In [[Wald Test]], we have so far directly compared $\hat \theta$ with some $\theta_0$. In the Likelihood-Ratio test, we instead compare the [[Likelihood Functions|likelihood]] values that are retrieved from these $\theta$ values.
![[likelihood-ratio-test.png|center|400]]
Both, the Wald test and Likelihood-Ratio test are asymptotically equivalent, which means that for large sample sizes they should give similar results.
## Univariate Form
The most basic setup, is the assessment of the likelihood ratio between two simple [[Hypothesis Tests|hypothesis]].
$ \begin{cases} H_0: \theta = \theta_0 \\ H_1: \theta = \theta_1 \end{cases} $
We compute the likelihood of our data $(x_1, \dots, x_n)$ assuming $\theta_0$ or $\theta_1$, and then take the ratio of the two. The [[Statistical Test]] $\psi_C$ is an indicator variable that returns $1$ if the ratio is above a certain threshold value $C$.
$ \psi_C = \mathbf 1 \left( \frac{L_n(x_1, \dots, x_n; \theta_1)}{L_n(x_1, \dots, x_n; \theta_0)}>C \right) $
When $H_1$ is a [[Hypothesis Tests#Types of Hypotheses|composite hypothesis]], then the numerator of the test $\psi$ takes the maximum (actually supremum) likelihood, among all $\theta \in \Theta_1$. Since $H_0$ is only covering a single $\theta_0$, we can say that $\Theta_1$ covers almost all $\theta$, which makes it the maximum likelihood.

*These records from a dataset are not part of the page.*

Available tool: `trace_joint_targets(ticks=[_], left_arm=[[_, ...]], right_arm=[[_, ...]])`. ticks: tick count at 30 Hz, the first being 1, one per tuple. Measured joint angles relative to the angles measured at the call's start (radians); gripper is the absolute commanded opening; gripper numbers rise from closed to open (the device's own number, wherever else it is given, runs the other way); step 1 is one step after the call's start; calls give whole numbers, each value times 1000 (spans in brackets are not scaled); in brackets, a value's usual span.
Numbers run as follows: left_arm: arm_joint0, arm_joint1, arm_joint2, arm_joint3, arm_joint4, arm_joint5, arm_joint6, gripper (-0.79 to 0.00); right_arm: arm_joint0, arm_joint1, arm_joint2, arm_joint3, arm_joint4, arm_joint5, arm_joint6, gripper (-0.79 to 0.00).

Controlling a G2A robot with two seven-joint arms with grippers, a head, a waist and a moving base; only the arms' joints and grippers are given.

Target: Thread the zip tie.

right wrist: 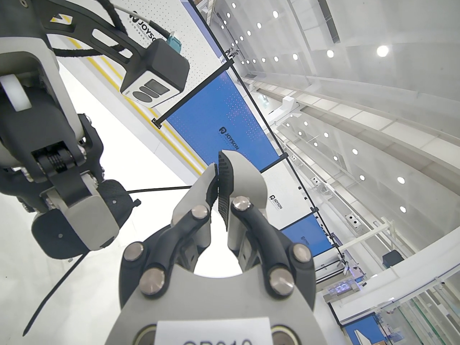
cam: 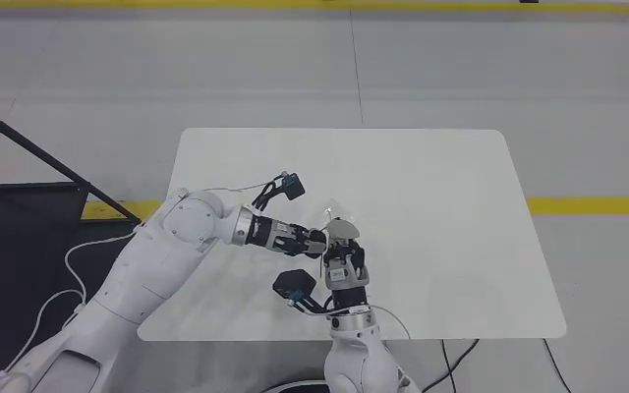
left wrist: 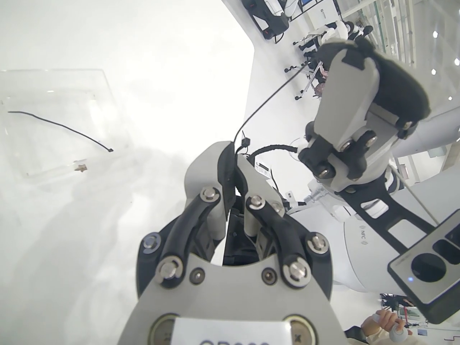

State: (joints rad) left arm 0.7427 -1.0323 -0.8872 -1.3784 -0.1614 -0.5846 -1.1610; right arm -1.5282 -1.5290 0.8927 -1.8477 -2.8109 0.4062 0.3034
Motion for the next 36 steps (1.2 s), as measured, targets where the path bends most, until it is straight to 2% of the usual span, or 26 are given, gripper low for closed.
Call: trace_joint_targets(ticks=[6, 15, 27, 30, 36], left_arm=[[6, 5, -18, 2, -2, 17, 7, -785], [6, 5, -36, 24, -36, 90, 28, -785], [8, 5, -37, 24, -40, 101, 37, -785], [13, 3, -35, 16, -37, 126, 50, -785], [-23, -4, -25, 64, -107, 118, -37, -785]], right_arm=[[-20, 1, 10, -21, 17, 30, -28, -785], [-70, 8, 21, -66, 114, 86, -145, -785], [-72, 8, 21, -69, 122, 85, -148, -785], [-67, 11, 29, -66, 116, 63, -169, -785], [-70, 27, 51, -66, 140, -28, -329, -785]])
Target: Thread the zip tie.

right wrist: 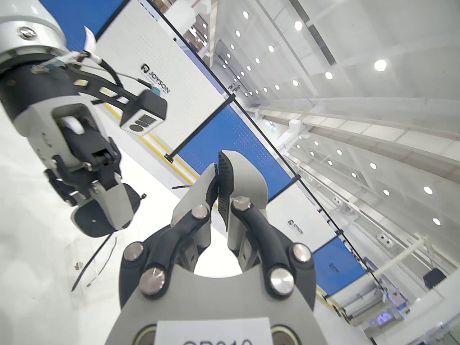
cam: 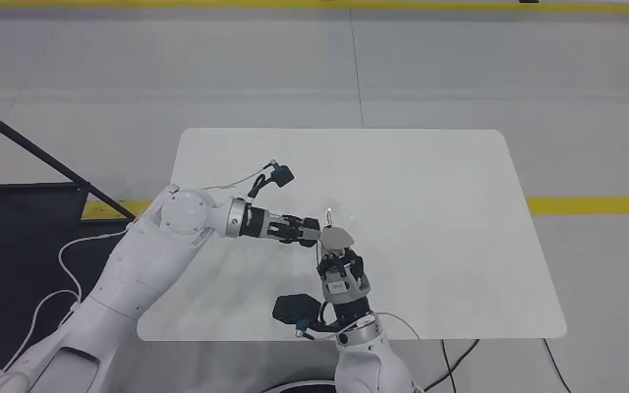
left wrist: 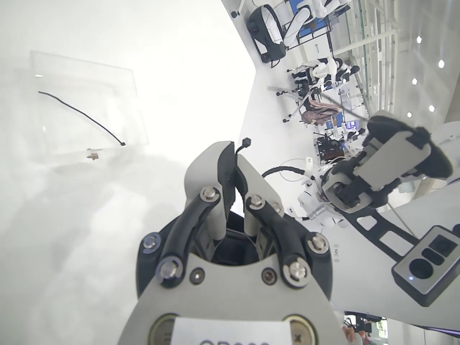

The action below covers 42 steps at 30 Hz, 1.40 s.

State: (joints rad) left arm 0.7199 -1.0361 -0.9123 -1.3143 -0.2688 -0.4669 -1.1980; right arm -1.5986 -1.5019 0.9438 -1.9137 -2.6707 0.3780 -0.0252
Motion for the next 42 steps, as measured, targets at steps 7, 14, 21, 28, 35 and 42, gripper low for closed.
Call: trace_joint_targets(ticks=[7, 14, 21, 28, 35, 42], left_arm=[[-37, -8, 8, 53, -66, -23, -81, -785], [-43, -11, 10, 68, -74, -24, -79, -785], [-43, -11, 10, 68, -74, -24, -79, -785], [-43, -11, 10, 68, -74, -24, -79, -785], [-43, -11, 10, 68, -74, -24, -79, -785], [-43, -11, 10, 68, -74, -24, -79, -785]], right_arm=[[-24, 22, 49, -19, 22, -81, -133, -785], [-43, 33, 65, -31, 13, -83, -176, -785], [-43, 39, 61, -33, -10, -95, -172, -785], [-29, 40, 55, -26, -44, -100, -132, -785], [-14, 40, 42, -20, -50, -108, -104, -785], [-18, 45, 44, -23, -51, -101, -111, -785]])
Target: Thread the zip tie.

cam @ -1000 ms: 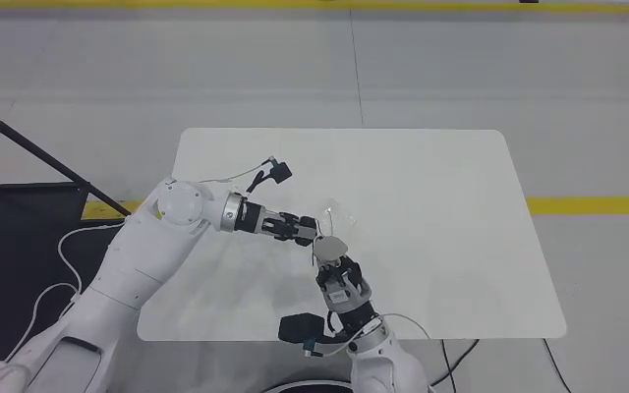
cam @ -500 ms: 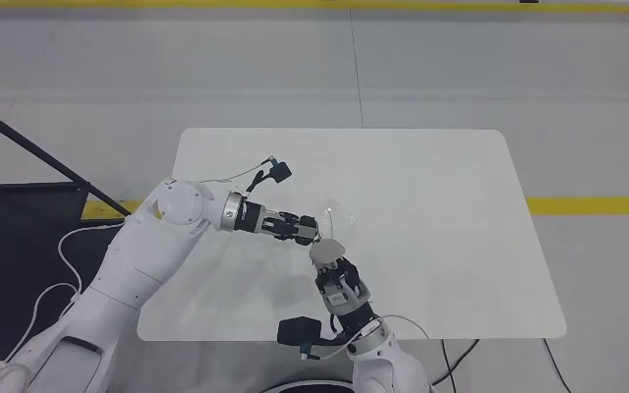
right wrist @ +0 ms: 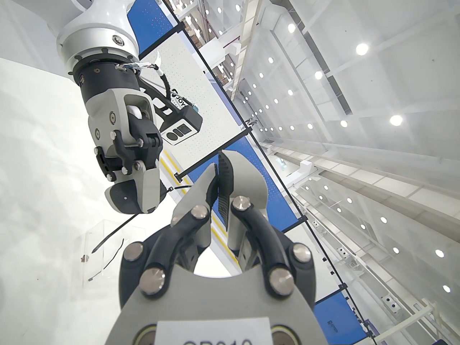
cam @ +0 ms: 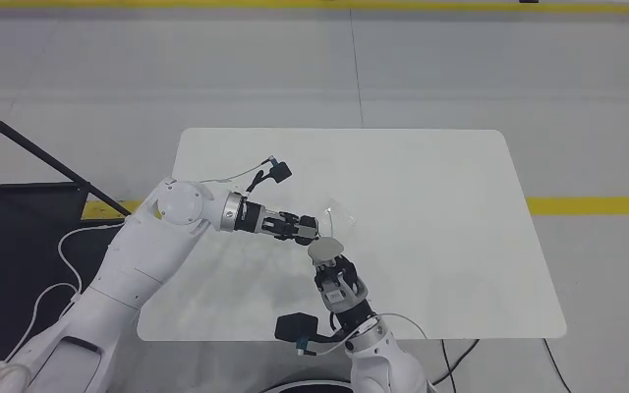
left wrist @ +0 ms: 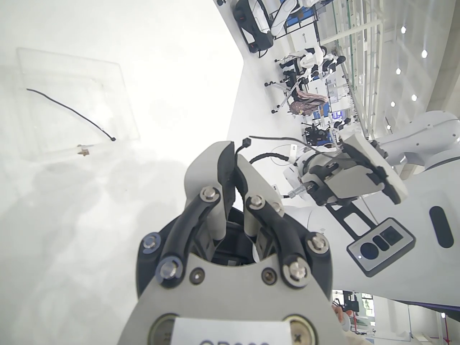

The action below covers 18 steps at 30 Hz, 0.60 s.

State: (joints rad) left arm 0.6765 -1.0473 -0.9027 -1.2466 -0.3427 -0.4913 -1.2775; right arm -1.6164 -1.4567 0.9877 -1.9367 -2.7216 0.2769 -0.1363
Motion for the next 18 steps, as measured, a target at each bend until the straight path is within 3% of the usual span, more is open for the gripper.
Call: trace_joint_targets(ticks=[18], left_arm=[[0, 0, 0, 0, 0, 0, 0, -785]], right_arm=[[-5, 13, 0, -3, -10, -9, -22, -785]])
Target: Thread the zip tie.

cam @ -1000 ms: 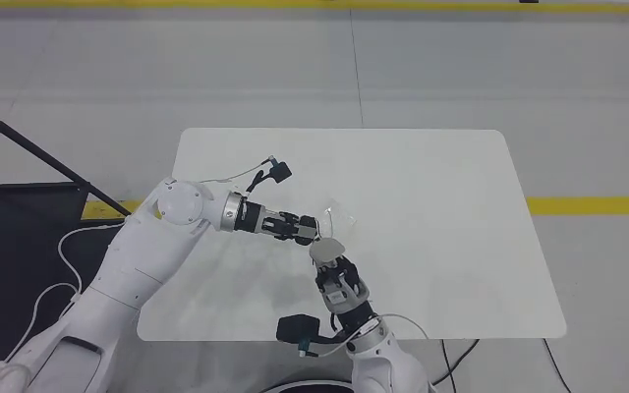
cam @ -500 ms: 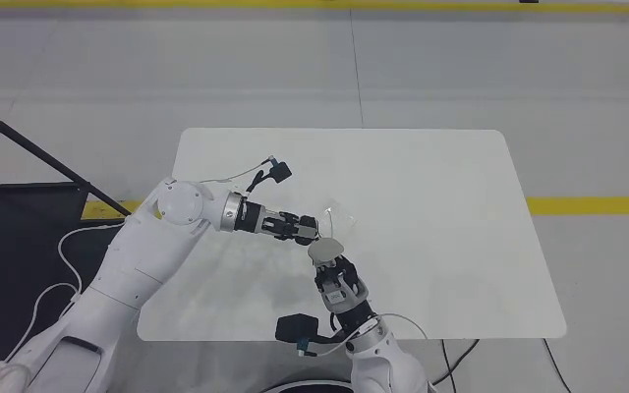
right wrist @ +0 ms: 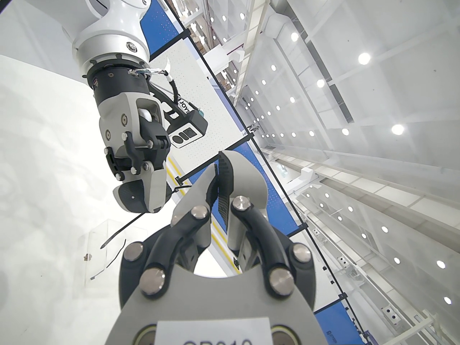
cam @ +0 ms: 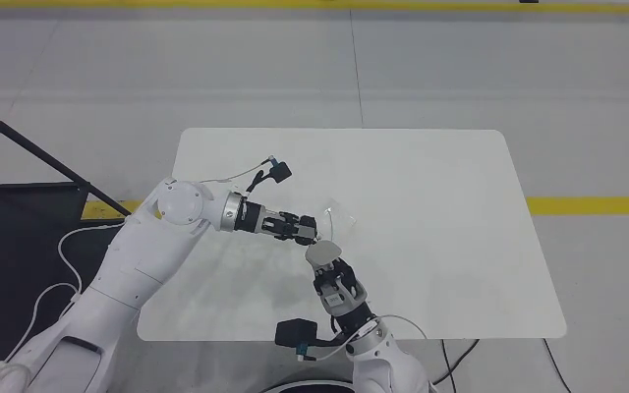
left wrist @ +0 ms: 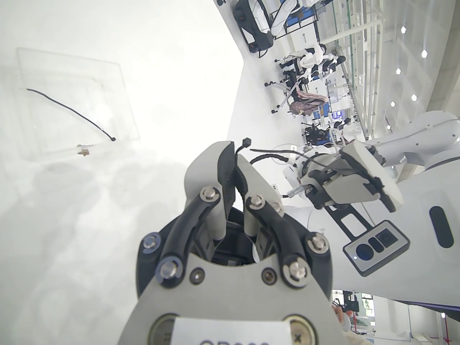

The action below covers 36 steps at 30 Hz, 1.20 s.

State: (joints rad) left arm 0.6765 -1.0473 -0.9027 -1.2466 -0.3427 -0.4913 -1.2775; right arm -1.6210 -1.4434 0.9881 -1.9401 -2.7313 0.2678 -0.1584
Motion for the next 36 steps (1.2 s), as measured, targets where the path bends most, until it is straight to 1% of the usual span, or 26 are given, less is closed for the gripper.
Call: trace_joint_targets(ticks=[24, 36], left_arm=[[0, 0, 0, 0, 0, 0, 0, -785], [0, 0, 0, 0, 0, 0, 0, -785]], right_arm=[[10, 7, -15, 7, 2, 27, 29, -785], [24, 10, -18, 14, 3, 5, 42, -785]])
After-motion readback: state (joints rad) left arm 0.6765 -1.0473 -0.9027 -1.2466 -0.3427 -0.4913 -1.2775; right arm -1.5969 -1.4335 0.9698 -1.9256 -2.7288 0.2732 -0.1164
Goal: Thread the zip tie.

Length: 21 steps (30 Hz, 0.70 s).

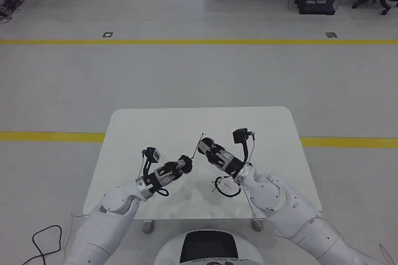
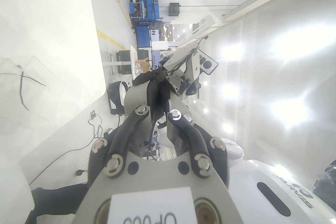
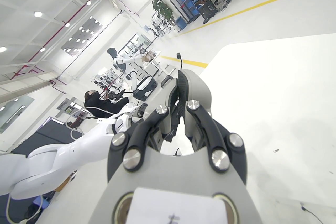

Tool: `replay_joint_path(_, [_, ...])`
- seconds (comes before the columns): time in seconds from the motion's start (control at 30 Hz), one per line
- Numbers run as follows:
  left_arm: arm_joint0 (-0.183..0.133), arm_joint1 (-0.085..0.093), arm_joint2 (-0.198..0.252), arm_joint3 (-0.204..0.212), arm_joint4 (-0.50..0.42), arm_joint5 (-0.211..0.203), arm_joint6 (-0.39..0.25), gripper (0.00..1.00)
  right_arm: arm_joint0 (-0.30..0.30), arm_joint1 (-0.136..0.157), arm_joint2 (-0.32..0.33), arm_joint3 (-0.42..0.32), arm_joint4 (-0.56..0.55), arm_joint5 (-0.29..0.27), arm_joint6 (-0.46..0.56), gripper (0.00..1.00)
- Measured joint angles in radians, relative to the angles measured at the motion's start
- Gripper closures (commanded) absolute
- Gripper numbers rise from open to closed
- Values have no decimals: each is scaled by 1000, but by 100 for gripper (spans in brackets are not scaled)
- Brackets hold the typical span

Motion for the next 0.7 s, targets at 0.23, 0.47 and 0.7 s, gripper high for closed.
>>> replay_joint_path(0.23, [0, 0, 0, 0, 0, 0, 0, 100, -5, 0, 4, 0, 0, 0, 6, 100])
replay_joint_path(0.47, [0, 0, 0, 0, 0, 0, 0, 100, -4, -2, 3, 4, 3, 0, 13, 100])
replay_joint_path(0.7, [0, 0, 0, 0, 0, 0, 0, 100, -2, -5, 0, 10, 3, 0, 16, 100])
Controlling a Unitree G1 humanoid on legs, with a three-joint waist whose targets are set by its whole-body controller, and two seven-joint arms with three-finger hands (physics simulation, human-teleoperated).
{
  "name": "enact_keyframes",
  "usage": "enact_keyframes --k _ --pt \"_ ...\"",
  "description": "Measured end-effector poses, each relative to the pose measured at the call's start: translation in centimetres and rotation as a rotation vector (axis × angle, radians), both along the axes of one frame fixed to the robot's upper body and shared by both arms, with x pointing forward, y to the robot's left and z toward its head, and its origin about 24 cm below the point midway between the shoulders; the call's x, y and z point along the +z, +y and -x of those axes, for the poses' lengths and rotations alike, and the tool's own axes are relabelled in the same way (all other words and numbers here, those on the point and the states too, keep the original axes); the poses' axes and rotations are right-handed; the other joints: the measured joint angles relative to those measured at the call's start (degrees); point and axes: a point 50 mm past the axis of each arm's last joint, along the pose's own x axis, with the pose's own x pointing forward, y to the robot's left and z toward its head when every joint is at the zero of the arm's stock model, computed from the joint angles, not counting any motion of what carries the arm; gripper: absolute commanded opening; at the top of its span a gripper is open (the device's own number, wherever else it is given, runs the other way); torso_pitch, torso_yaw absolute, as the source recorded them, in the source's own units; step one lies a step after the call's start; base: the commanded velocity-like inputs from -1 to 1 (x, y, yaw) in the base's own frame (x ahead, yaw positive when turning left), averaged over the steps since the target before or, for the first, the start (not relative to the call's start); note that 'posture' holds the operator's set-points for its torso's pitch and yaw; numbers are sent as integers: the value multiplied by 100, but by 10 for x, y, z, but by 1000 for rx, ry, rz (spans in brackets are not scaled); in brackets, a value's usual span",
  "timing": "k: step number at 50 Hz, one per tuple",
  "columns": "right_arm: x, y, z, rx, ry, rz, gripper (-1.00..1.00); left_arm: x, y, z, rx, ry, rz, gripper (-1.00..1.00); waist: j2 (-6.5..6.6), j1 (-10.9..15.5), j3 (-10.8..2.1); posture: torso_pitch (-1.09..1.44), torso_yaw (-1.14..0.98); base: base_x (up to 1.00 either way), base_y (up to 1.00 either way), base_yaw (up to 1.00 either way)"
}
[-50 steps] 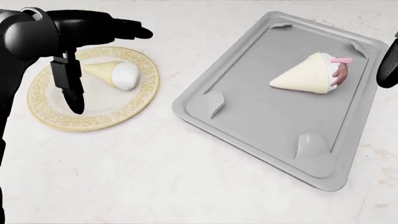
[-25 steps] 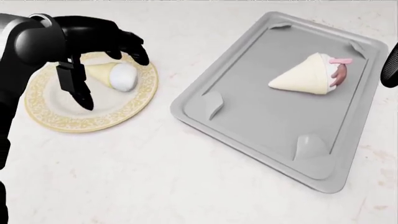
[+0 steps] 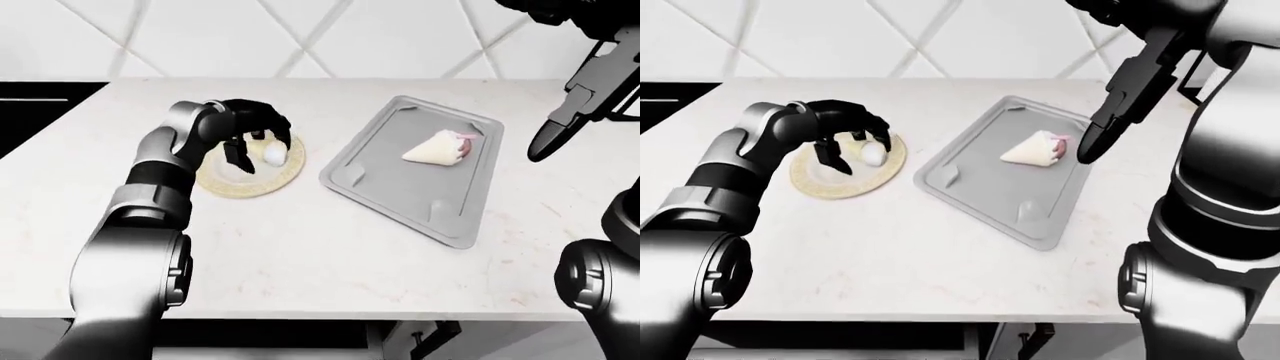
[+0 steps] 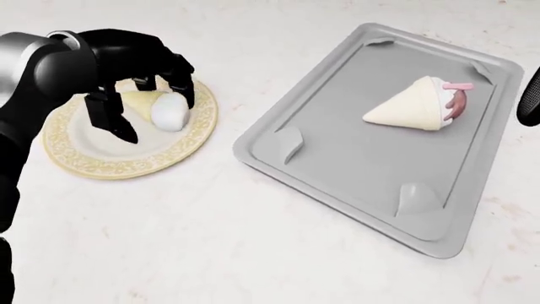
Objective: Move the dessert items from the plate to the tray.
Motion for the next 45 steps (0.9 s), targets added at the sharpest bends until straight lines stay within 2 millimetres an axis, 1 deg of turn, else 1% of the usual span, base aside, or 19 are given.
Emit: enact_keyframes --k 6,10,16,18,19,20,22,24,28,31,35,37,39,45 --pt "1 0 2 1 -4 1 100 1 0 0 0 -33 13 -22 -24 -34 7 0 0 0 0 0" --pt "0 0 2 -1 -2 1 100 0 0 0 -2 -39 16 -26 -26 -37 -13 0 0 0 0 0" --pt "1 -2 2 -3 -5 -1 100 1 -1 0 -2 -32 14 -47 -30 -33 -22 0 0 0 0 0" --pt "1 -2 3 -4 -7 0 100 1 -2 -1 4 -29 12 -62 -33 -32 -16 0 0 0 0 0" --pt "1 -2 3 -4 -7 1 100 2 -1 -2 13 -30 11 -64 -37 -32 -7 0 0 0 0 0" --pt "1 -2 4 -4 -8 2 100 4 -1 -2 26 -32 11 -65 -40 -33 8 0 0 0 0 0" --pt "3 -3 5 -6 -9 4 100 9 3 -4 55 -44 14 -76 -48 -36 41 0 0 0 0 0" --pt "5 -5 6 -10 -10 1 100 17 6 -4 77 -63 15 -81 -55 -32 66 0 0 0 0 0" --pt "4 -5 6 -10 -7 0 100 37 5 -4 81 -109 20 -84 -70 -13 80 0 0 0 0 0" --pt "5 -4 7 -6 -7 2 100 50 -3 -3 55 -141 27 -85 -74 4 81 0 0 0 0 0" --pt "6 -5 9 -5 -12 2 100 60 -19 -2 6 -148 20 -91 -84 14 83 0 0 0 0 0" --pt "5 -6 9 -6 -13 0 100 62 -29 -2 -18 -143 13 -92 -91 16 87 0 0 0 0 0" --pt "5 -6 10 -9 -12 1 100 64 -41 -2 -37 -129 20 -100 -97 20 103 0 0 0 0 0" --pt "5 -6 11 -5 -11 -3 100 75 -80 2 -105 -49 92 -100 -126 18 137 0 0 0 0 0"
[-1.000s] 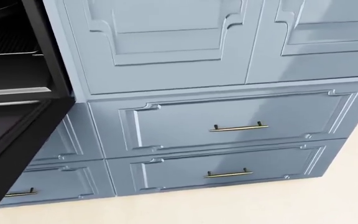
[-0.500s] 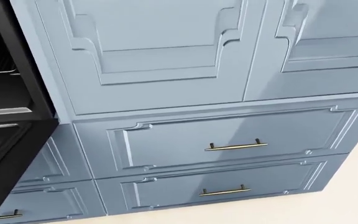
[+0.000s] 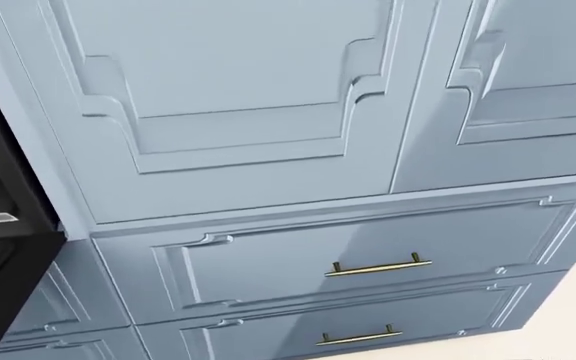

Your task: Close the oven door.

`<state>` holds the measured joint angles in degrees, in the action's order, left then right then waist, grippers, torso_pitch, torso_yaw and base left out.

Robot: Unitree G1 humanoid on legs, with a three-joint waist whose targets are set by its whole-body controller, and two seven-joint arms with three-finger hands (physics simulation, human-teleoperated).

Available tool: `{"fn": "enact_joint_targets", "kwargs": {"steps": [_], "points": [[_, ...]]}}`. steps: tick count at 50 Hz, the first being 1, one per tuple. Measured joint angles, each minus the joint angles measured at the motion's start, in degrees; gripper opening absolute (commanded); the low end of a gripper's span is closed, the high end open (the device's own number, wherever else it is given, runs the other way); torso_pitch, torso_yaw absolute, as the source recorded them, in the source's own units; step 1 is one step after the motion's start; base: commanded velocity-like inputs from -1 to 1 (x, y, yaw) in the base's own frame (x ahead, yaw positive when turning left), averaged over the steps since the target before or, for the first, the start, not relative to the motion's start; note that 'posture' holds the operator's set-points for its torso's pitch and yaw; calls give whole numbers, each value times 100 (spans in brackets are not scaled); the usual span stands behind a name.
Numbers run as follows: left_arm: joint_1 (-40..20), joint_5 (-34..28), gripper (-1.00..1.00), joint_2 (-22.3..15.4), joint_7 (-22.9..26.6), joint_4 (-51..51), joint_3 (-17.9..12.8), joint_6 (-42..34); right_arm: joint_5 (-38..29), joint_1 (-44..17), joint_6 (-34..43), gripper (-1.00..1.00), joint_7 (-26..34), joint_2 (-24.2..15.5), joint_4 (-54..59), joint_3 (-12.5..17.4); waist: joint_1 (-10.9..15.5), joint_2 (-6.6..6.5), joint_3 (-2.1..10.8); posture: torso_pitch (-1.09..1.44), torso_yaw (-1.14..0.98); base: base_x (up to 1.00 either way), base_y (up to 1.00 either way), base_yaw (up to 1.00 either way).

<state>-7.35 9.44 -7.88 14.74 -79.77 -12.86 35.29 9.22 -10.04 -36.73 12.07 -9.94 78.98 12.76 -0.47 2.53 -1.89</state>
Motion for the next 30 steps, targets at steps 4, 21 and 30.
{"fn": "enact_joint_targets", "kwargs": {"steps": [4,21,30], "points": [[-4,-22,100,-48,44,18,-8,9,42,-29,-35,100,-1,29,20,47,-38,-33,-3,0,0,4,0,0],[323,-235,100,-95,93,-48,-425,-307,-655,226,-241,100,-852,-23,47,110,10,-155,103,0,0,0,0,0],[336,-347,100,-11,70,-6,-459,-314,-772,426,-258,100,-917,-14,196,78,119,-298,-17,0,0,0,0,57]]}}
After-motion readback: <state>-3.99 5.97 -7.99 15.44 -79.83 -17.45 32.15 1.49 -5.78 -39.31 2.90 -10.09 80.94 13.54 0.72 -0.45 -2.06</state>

$ \psi_C = \mathbf 1 \left( \frac{\sup_{\theta \in \Theta_1} L_n(x_1, \dots, x_n; \theta)}{L_n(x_1, \dots, x_n; \theta_0)}>C \right) \implies
\mathbf 1 \left( \frac{ L_n(X; \theta^{\mathrm{MLE}})}{L_n(X; \theta_0)}>C \right) $
When we multiply this $\psi_C$ with $2\log$ we get a test statistic $\Lambda$ that follows a [[Chi-Square Distribution]] $\chi^2$ according to Wilks theorem. This allows us to set $C$ at the desired $\alpha$ percentile of such a distribution.
$ \Lambda = 2\log \left(\frac{ L_n(X; \theta^{\mathrm{MLE}})}{L_n(X; \theta_0)}\right) $
## Multivariate Form
We have an unknown parameter [[Vector Operations|Vector]] $\theta \in \mathbb R^d$, and we are deciding between two hypotheses. However, $H_0$ only makes statements about a subset of parameters $\theta \subset \Theta$. This subset does NOT include $(\theta_0, \dots, \theta_r)$.
$
\begin{cases}
H_0: (\theta_{r+1}, \dots,\theta_d)=(\theta_{r+1}^{(0)}, \dots,\theta_d^{(0)}) \\[4pt] H_1: (\theta_{r+1}, \dots,\theta_d) \not =(\theta_{r+1}^{(0)}, \dots,\theta_d^{(0)})
\end{cases}
$
Now we perform [[Maximum Likelihood Estimation]] two times:
| Symbol | Estimator | Description |
| ------------------------- | ---------------------------------------------- | ----------------------------------------------------------------------------------------- |
| $\theta^{\mathrm{MLE}}_n$ | $\arg \max_{\theta \in \Theta} \ell(\theta)$ | Unconstrained setup (regular MLE) |
| $\hat \theta^c_n$ | $\arg \max_{\theta \in \Theta_0} \ell(\theta)$ | Constrained setup, where $(\theta_{r+1}, \dots , \theta_d)$ are fixed according to $H_0$. |
The test statistic, where $\ell_n$ is the log-likelihood:
$ T_n=2\left(\ell_n(\hat \theta_n^{\mathrm{MLE}})- \ell_n(\hat \theta_n^c) \right) $
If $H_0$ is true, then both estimators should give the same likelihood, and therefore $T_n$ should be small. Thus, we reject $H_0$ when $T_n$ is greater than some threshold value $C$.
## Wilks Theorem
When $H_0$ is true, then the test statistic converges to a chi-square in distribution, with $(d-r)$ degrees of freedom.
$ T_n \xrightarrow[n \to \infty]{(d)}\chi^2_{d-r} $
- $d:$ Number of parameters that are free to vary under $H_1$ (i.e. total number of parameters)
- $r:$ Number of parameters that are free to vary under $H_0$
The difference $(d-r)$ is the number of restricted parameters (i.e. parameters explicitly set under $H_0$). These parameters need to be additionally estimated under $H_1$, compared to $H_0$. So the $\chi^2$ distribution reflects the statistical variability associated with estimating these additional parameters.